“I wouldn’t say I’m a representative of the gay community in Singapore. I cannot bear such a heavy burden. If I was a representative, then the community would have been doing quite well. I’m just a perspective, one story amongst many.
I’ve liked guys since I was in secondary school. I was in an all-boys school, so I thought maybe that’s why. However, I continued to like guys even when I went to JC and NS. Back then, my brain denied the fact that I was gay; liking guys and being gay were separate from each other.
When I went to uni, I had an immense desire to talk to someone about it. I decided to tell my roommate because he seemed mature enough to handle it. His reaction was very important because he was the first person I ever told. If he had rejected me as a friend after that point, I don’t think I would be able to turn to anyone.
It took a long time for him to guess; I beat around the bush a lot. When he eventually knew, I thought it would change everything, but it actually changed nothing. His reaction was very mild, and that was the case for the few other friends I confided in. It was such a non-issue, I was quite taken aback.

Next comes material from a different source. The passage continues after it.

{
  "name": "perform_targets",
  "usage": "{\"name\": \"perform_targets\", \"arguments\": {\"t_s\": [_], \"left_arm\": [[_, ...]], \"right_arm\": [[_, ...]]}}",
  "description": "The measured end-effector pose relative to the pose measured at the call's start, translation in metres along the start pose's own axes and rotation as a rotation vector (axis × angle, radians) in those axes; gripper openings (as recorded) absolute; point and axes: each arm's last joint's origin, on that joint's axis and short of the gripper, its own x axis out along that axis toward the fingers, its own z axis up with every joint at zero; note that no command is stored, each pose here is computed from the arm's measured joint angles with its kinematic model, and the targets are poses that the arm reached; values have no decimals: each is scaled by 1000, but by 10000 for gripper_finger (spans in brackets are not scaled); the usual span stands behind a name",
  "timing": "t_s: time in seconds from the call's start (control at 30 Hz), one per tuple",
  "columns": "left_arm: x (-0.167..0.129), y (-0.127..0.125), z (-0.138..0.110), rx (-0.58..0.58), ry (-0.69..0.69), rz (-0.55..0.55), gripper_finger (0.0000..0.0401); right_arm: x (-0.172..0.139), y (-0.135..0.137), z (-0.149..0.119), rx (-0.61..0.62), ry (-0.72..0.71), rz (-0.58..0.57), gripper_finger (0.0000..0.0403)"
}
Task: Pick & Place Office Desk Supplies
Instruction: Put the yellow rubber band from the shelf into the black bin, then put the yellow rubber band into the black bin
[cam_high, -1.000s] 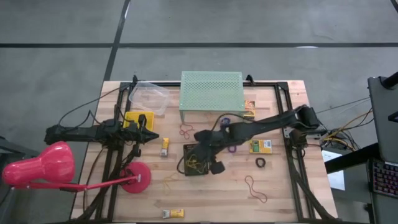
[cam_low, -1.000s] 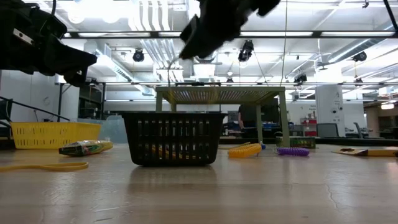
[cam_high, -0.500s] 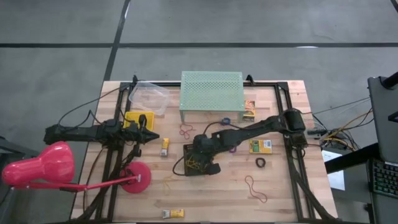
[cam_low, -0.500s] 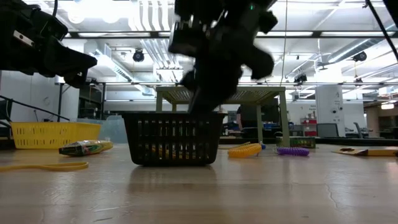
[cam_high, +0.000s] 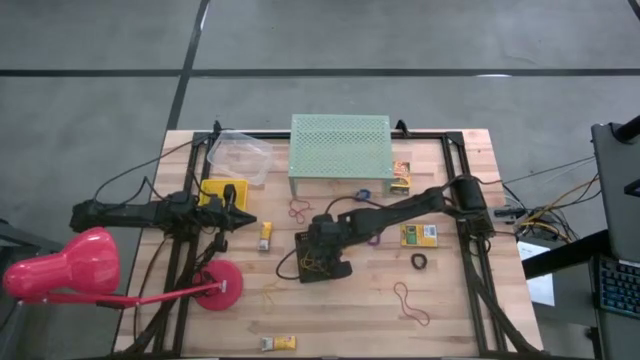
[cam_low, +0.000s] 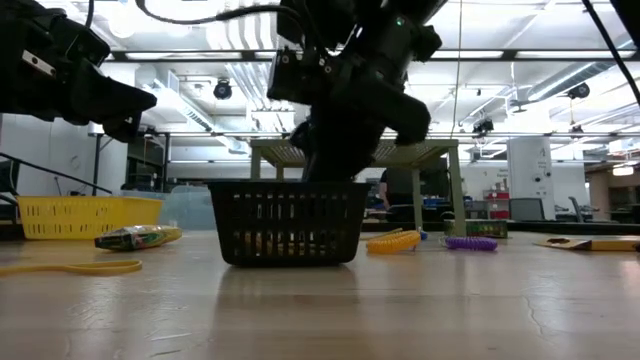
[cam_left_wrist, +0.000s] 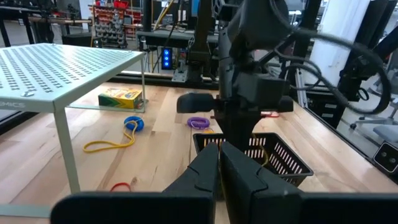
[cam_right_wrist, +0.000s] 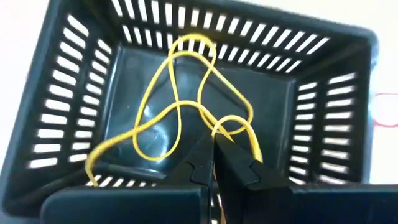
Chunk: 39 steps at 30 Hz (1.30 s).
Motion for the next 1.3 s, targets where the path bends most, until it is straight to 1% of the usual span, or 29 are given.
{"name": "perform_targets", "arguments": {"t_s": [0.1,0.6,0.77,0.87,1.17,1.3], "left_arm": [[0,0,0,0,0,0,23],[0,0,0,0,-1,0,23],[0,0,0,0,-1,0,23],[0,0,0,0,0,0,23],[0,0,0,0,0,0,23],[0,0,0,0,-1,0,23]], "right_arm": [[-4,0,2,0,-13,-2,9],[-4,0,4,-3,-39,1,9],[-5,0,6,35,-61,18,10],[-5,-1,6,43,-64,34,23],[-5,-1,8,38,-79,34,85],[-5,-2,9,34,-89,32,102]]}}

When I told my mom, she was shocked. She said maybe I didn’t give myself a chance with girls. Ultimately, she kind of accepted it in her own way. She cried the next few days according to my dad, but what meant the most to me were her words.
She said, ‘The most important thing is that you are my son, and I still love you.’
Why did I sign up for the Human Library? I’m here today because I want to start a conversation. Currently, mainstream media has nothing on the topic, and the government doesn’t want anything to do with the matter.
For example, sexual education for gay people is not addressed at all. If young people want to learn more, they have no avenue to find out. They can’t ask their friends or parents because it’s very sensitive. Teachers? Maybe, maybe not. I do know of friends with teachers who handle such situations very badly.
Without proper education, kids will turn to online sources like apps to get their information, and these apps are not exactly safe. You never know who they might meet; kids as young as 13 might get preyed on.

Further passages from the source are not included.